We provide three tools to interact with the data lake:

Apache Hue with access to Impala-SQL, Hive-SQL, H-Base, and the Hadoop Distributed File System
A hosted data science environment with containerized runtimes for Python, R, and custom data applications
Hosted BI-Tools for self-service analytics using dashboards

Consent Management

Participation is opt in and requires written consent. This consent is modular, covering broad consent for research on real-world data and contact for clinical trial recruitment. While similar to the Medical Informatics Initiative broad consent, our version excludes modules like biobanking or genetic data, as these domains are rarely available in our hospitals.

We developed a consent management system from scratch to handle modular consent with validity periods. Two interfaces (HL7v2 and REST-API via HTTPS) connect the back end to EHR-integrated front ends, minimizing clicks and avoiding disruptions. Consent information is stored in a multitenant database linked to case number and a validity period. Authorized staff can trigger withdrawals; stored procedures remove expired or withdrawn consent daily to maintain an up-to-date list.

Extract, Transform, Load

Extract, transform, load processes for EHR systems have been described previously [28-30]. This paper details our approach to integrating individual hospitals into a unified data lake. We also outline our data modeling and standardization processes. Figure 1 summarizes the data flow.

EHR adoption levels vary across German hospitals, including within our group, as measured by the electronic medical record adoption model level [31]. For historical reasons, Helios uses EHR systems from different vendors with different subsystems. Hence, we developed an ingest layer supporting diverse formats and delivery methods.

The connector is a containerized Linux system configurable for single- or multitenant use. Java and Python runtimes filter, minimize, and pseudonymize the data before pushing it to the Hadoop cluster.

**Figure 1.** Data flows from EHR systems through the CONNECTOR into a data lake. Spark pipelines transform data through a layered structure. Users access data in horizontally and vertically sliced data marts. AES: advanced encryption standard; API: application programming interface; CBC: cipher block chaining; EHR: electronic health record; FHIR: Fast Healthcare Interoperability Resources; HeSaMeDa: Helios Safe Medical Data (Platform); ODBC: open database connectivity; RFC: remote function call; SFTP: secure file transfer protocol.

Data Minimization and Pseudonymization

Regulatory requirements mandate that data be minimized to research-relevant information and pseudonymized once they leave the regulatory hospital domain [32].

Preferably, source systems would filter for patient consent, pseudonymize records, and push these to the platform.
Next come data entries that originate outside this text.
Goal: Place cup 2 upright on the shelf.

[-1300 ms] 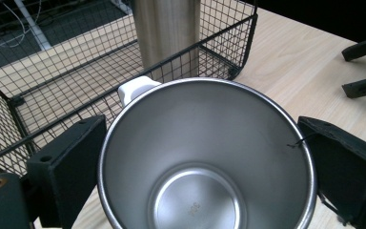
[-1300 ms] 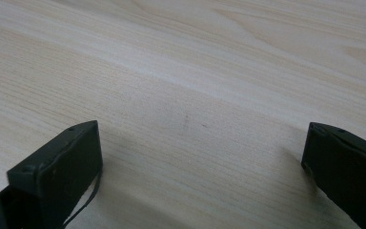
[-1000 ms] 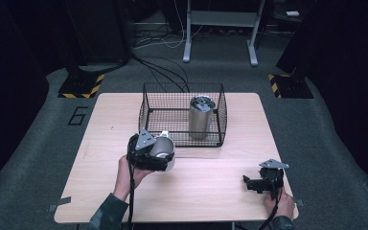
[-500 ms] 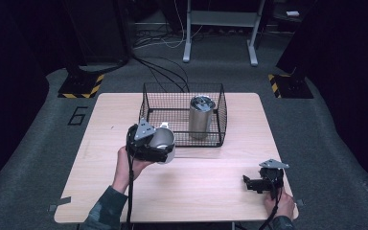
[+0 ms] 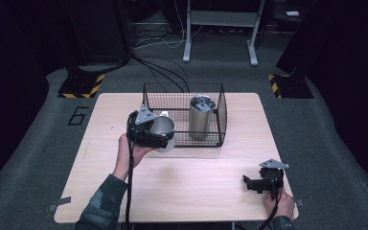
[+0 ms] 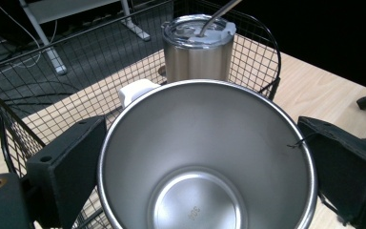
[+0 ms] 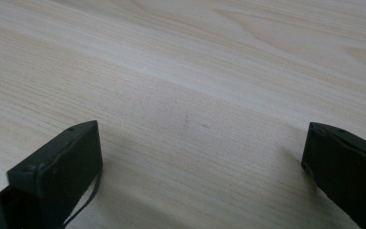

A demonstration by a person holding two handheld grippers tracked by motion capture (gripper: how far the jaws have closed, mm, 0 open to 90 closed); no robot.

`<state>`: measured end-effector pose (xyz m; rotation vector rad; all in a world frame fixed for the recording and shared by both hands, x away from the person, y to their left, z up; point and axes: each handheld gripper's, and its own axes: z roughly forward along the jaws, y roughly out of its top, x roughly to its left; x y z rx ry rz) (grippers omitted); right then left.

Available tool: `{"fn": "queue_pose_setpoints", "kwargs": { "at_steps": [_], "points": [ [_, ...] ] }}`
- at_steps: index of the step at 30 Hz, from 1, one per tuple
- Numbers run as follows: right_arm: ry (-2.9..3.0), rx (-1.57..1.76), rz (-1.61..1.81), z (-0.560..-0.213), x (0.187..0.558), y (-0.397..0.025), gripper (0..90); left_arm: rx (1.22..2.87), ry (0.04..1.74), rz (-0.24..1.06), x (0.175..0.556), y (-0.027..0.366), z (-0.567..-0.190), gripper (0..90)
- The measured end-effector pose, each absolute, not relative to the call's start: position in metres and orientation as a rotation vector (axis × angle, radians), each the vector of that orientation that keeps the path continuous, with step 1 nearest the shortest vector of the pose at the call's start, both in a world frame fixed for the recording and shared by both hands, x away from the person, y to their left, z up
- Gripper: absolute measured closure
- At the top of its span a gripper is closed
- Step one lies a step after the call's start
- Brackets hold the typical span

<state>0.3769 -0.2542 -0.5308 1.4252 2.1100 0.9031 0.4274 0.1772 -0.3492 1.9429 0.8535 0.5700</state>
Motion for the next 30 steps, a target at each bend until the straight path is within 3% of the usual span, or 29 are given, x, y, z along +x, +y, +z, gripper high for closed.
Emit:
{"fn": "queue_pose_setpoints", "kwargs": {
  "at_steps": [30],
  "points": [
    [2.112, 1.426, 0.901, -0.531, 0.377, -0.254, 0.0, 1.926, 0.864, 0.577, 0.481, 0.169, -0.321, 6.1]
  ]
}}
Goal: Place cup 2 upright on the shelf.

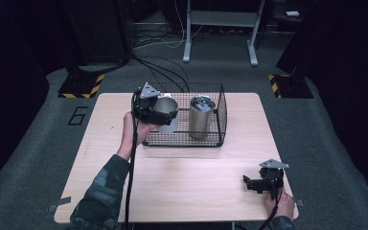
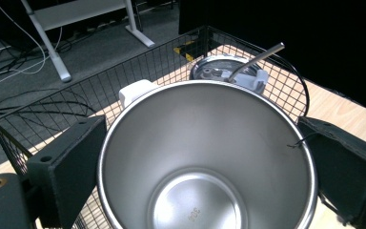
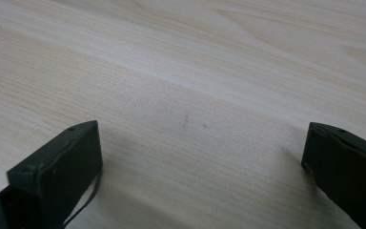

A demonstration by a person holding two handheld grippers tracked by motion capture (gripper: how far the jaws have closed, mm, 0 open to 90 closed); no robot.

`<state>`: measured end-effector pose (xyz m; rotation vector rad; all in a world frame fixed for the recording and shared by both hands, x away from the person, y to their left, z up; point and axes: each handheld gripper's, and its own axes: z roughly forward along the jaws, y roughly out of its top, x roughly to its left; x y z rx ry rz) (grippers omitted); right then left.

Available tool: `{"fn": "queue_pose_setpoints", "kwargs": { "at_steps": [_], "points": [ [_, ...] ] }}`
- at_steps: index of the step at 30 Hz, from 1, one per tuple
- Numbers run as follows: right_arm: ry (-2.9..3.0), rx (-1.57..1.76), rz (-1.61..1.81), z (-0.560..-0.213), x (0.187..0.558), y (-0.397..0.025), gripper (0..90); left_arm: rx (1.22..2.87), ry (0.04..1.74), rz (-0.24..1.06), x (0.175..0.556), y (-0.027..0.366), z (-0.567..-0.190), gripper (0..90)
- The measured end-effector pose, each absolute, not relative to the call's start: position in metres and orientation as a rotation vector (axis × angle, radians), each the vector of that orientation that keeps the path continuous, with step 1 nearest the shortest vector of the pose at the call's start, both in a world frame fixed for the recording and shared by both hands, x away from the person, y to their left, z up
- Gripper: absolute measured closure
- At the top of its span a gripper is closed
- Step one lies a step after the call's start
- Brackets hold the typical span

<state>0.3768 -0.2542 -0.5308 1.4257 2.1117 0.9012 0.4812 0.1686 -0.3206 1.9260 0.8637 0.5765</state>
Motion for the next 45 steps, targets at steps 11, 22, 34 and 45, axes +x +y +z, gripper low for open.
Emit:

Some EHR systems allow custom business logic via remote function calls to meet these requirements. FHIR application programming interfaces (APIs) often support minimization through custom profiles that exclude personally identifiable attributes (eg, MedicationAdministration.performer). Systems without API access require vendor support for custom interfaces or queries. Additional minimization and pseudonymization are typically applied within the connector for compliance.
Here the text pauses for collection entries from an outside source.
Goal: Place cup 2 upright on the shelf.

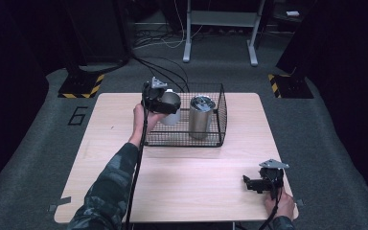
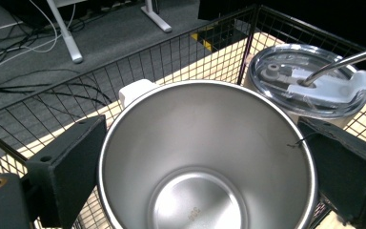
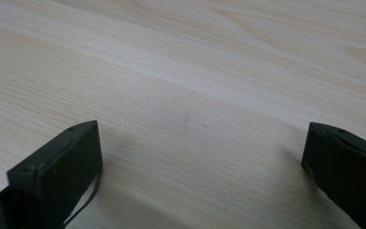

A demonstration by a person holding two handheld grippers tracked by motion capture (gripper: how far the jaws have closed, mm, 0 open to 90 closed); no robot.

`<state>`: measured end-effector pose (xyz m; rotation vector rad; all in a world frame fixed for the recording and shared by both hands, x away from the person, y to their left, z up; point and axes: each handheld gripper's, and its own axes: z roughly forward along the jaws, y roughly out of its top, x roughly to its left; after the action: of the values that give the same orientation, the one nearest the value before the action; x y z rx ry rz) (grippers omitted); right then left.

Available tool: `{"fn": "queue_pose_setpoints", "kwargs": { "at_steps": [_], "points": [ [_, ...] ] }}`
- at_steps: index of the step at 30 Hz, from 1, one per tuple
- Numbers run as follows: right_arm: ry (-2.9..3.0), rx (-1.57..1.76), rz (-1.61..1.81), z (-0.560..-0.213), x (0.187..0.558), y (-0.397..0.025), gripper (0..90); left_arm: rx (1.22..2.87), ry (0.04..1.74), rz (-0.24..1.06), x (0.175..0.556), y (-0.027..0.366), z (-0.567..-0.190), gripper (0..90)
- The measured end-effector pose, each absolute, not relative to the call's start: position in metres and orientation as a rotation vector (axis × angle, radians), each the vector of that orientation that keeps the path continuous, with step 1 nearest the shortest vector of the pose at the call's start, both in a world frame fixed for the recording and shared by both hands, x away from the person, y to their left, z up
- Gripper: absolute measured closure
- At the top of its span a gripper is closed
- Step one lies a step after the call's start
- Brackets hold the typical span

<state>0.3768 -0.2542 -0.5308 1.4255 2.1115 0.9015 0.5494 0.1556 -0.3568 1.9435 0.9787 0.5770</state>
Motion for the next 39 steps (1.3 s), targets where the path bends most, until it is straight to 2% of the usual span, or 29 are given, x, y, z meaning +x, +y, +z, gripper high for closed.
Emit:
{"fn": "queue_pose_setpoints", "kwargs": {
  "at_steps": [39],
  "points": [
    [2.112, 1.426, 0.901, -0.531, 0.377, -0.254, 0.0, 2.059, 1.045, 0.55, 0.575, 0.142, -0.405, 6.0]
  ]
}}
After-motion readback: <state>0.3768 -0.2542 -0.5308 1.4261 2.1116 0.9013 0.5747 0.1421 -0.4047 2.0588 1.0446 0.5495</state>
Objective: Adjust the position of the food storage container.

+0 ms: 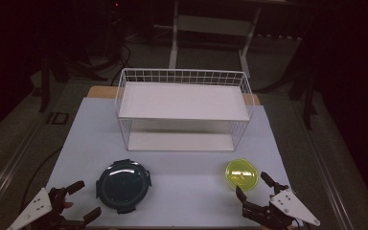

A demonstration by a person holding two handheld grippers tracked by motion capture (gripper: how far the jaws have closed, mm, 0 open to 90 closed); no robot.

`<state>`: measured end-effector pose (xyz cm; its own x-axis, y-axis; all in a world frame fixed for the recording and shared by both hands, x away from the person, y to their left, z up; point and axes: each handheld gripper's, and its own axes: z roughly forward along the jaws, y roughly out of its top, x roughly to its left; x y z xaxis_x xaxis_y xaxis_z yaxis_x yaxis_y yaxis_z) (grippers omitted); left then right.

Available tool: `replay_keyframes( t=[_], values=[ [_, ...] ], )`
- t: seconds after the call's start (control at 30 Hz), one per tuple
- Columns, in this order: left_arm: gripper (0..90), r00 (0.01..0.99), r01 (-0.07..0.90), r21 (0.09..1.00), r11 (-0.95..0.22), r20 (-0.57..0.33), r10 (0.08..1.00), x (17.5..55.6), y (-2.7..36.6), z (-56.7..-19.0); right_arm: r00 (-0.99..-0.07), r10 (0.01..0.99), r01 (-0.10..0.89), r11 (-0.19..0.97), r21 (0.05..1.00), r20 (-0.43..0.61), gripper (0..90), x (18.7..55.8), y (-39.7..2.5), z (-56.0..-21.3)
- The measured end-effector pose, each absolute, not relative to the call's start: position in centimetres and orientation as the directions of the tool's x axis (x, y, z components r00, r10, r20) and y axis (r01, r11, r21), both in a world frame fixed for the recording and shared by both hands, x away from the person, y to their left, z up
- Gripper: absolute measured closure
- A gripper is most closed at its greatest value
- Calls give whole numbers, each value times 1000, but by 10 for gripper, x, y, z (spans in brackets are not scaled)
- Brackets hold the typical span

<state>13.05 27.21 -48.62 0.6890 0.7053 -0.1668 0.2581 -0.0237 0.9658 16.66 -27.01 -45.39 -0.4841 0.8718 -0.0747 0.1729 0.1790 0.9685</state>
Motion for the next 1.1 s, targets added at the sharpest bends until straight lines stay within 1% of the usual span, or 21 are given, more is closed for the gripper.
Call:
replay_keyframes(
  t=[0.37,0.47,0.67,0.77,0.83,0.87,0.9,1.0,1.1],
  values=[
    [4,691,248,968,-39,-149,707,129,271,-484,-488,870,166,177,970,-75,109,165,-270,-452],
    [4,700,251,968,-29,-161,695,129,272,-482,-489,869,162,178,971,-78,109,165,-270,-452],
    [6,717,215,976,-35,-133,684,129,276,-462,-489,869,165,171,971,-70,109,164,-270,-451],
    [31,716,203,978,-37,-123,688,132,283,-452,-492,868,165,172,971,-70,109,164,-269,-451],
    [58,708,192,980,-47,-106,698,136,290,-446,-492,868,164,171,972,-69,109,164,-269,-451],
    [85,710,185,982,-49,-99,698,137,292,-445,-494,867,166,171,971,-68,109,164,-269,-451],
    [141,708,172,984,-53,-86,701,138,295,-443,-493,867,166,172,971,-70,109,164,-269,-451],
    [249,711,172,983,-62,-81,698,143,301,-442,-494,867,166,173,971,-70,109,164,-269,-451],
    [331,718,189,978,-84,-79,692,149,306,-444,-491,869,168,165,972,-63,108,163,-270,-450]
  ],
)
Helios treats patients across inpatient and outpatient settings and across multiple hospitals. To ensure correct longitudinal mapping, we implemented a unique pseudonymous identifier using a dedicated master patient index (MPI). The MPI, based on validated probabilistic criteria [33], consolidates records via the IHE (Integrating the Healthcare Enterprise) protocol (Patient Identifier Cross-referencing [34]) into a unique pseudonymous patient entry. This identifier is transmitted back to the connector to replace the original patient ID. Before granting data access to researchers, we add a second layer of pseudonymization to further reduce reidentification risk across projects [32].

Data Modeling and Transformation

We designed a simple core data model and a four-layer transformation architecture:

A raw layer keeps ingested data in append-only store, without relational schema constraints.
A transformation layer uses Apache Spark to process raw data in pipelines grouped by source system. Code is continuously deployed via a continuous integration and continuous deployment (CI/CD) pipeline and transforms data into our data model. Transformations run in batches by data source similarity, not by hospital, reducing pipeline complexity.
The consumption layer unifies data from different EHR systems into a single EHR core domain, enriches it with semantic information like readable text for codes, and performs data quality and plausibility checks.
The data mart layer offers researchers sliced subsets of the consumption layer. Data marts can be stored as checksummed archives to ensure reproducible analyses.

The data model centers on structured data compatible with the HL7 FHIR resources for patients and accounts (Figure 2), enabling representation of inpatient and outpatient visits linked to constant patient objects. Our model closely follows the core dataset of the German Medical Informatics Initiative [35] with deviations for data privacy reasons (eg, reducing birth date to birth year) and data availability (eg, excluding employee data like requester and performer in MedicationRequest or missing device attribute of the observation). Two design principles were used: preserving raw data and prioritizing speed over complete standardization. Because most users are experienced in statistics and data analysis, we iteratively refined standardization based on insights from analytical projects. Examples include calculating patient age at admission and converting lab results to international standards like the Unified Code for Units of Measure. Raw values are provided alongside transformed data to maintain trust, though an interactive data lineage is not available.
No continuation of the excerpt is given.